New dental registration may harm patient care, say dentists
Plans to change NHS dental registration in Scotland could harm patient care, according to a survey of high street dentists.
Dentists are worried that proposals to introduce continuous registration could send the wrong message about the value of regular check-ups.
The scheme would sweep away the need for patients to visit their dentist in order to remain registered with them.
In a survey of GDPs from across Scotland, 87% of respondents said they were opposed to the introduction of continuous registration.
• it undermines the importance of regular check-ups
• It fails to promote a strong dentist-patient relationship
• It increases the chances of serious conditions such as mouth cancer going undetected.
There were also fears about the strain on NHS services caused by patients who chose to attend less regularly.
Irregular attendance often results in more complex and time-consuming treatment being required.
Catering for a greater number of emergency appointments would also increase waiting times for patients attending regular appointments.
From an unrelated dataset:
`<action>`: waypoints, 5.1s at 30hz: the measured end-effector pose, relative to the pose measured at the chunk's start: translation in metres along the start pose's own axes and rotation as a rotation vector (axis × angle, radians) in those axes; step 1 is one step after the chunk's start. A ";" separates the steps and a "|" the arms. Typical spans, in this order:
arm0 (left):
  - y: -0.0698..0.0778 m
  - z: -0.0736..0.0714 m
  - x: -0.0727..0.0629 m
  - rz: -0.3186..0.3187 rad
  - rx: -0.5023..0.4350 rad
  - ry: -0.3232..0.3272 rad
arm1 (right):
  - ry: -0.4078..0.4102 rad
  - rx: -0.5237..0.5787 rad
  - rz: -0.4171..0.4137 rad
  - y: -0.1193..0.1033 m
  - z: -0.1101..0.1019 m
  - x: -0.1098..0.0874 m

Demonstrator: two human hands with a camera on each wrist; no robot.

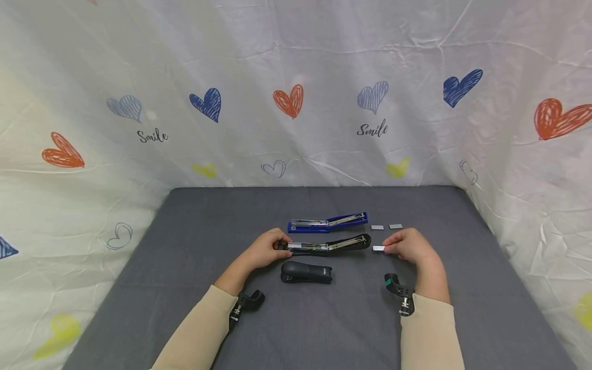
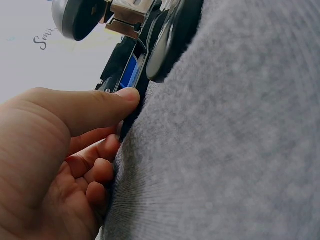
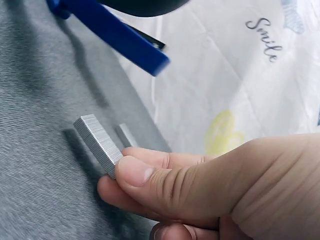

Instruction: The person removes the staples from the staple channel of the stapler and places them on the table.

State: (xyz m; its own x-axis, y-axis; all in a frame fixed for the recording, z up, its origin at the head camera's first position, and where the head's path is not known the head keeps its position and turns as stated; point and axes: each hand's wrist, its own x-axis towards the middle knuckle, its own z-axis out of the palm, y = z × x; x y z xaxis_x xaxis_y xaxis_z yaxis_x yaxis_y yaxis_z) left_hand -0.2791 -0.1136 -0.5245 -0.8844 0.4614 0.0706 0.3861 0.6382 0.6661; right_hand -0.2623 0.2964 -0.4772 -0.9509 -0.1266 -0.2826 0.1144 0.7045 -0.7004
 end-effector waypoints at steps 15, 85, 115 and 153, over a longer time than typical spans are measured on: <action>0.002 -0.002 0.000 -0.009 -0.005 -0.008 | -0.011 -0.012 0.014 -0.001 0.006 0.008; 0.001 -0.002 0.000 0.004 -0.020 0.006 | 0.016 0.158 -0.408 -0.118 0.050 -0.024; 0.000 -0.001 0.000 -0.005 -0.014 0.014 | -0.107 -0.004 -0.375 -0.125 0.123 0.010; 0.000 -0.001 0.001 0.000 -0.016 0.006 | 0.135 0.182 -0.301 -0.132 0.157 0.018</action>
State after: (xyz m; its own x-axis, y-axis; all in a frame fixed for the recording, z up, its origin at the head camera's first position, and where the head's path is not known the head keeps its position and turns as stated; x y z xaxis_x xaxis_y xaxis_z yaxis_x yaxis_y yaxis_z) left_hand -0.2808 -0.1138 -0.5236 -0.8860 0.4575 0.0748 0.3817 0.6283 0.6779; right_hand -0.2496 0.0915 -0.4924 -0.9777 -0.2071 0.0339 -0.1379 0.5127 -0.8474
Colin Crawford, chair of the BDA’s Scottish Dental Practice Committee, said: ‘This survey is an overwhelming vote of no confidence in the proposed change to continuous registration. The profession has worked hard to improve Scotland’s unenviable oral health record by promoting the value of preventive dental care. The proposed change threatens to undermine that work.
‘Continuous registration may be politically expedient – it will create an illusion of growing numbers of patients accessing dentistry – but it doesn’t genuinely improve patient care. We urge the Scottish Government to think again on this plan. Massaging figures isn’t the way to improve the oral health of Scotland; ensuring there are adequate numbers of dentists, encouraging patients to visit them regularly and working with the profession is.’
The BDA has communicated the results of the survey, and reiterated its concerns about continuous registration, in a letter to the Scottish Government.
Under the current arrangements, patients who attend at the interval agreed with their dentist maintain their registered status, effectively enjoying open-ended registration anyway.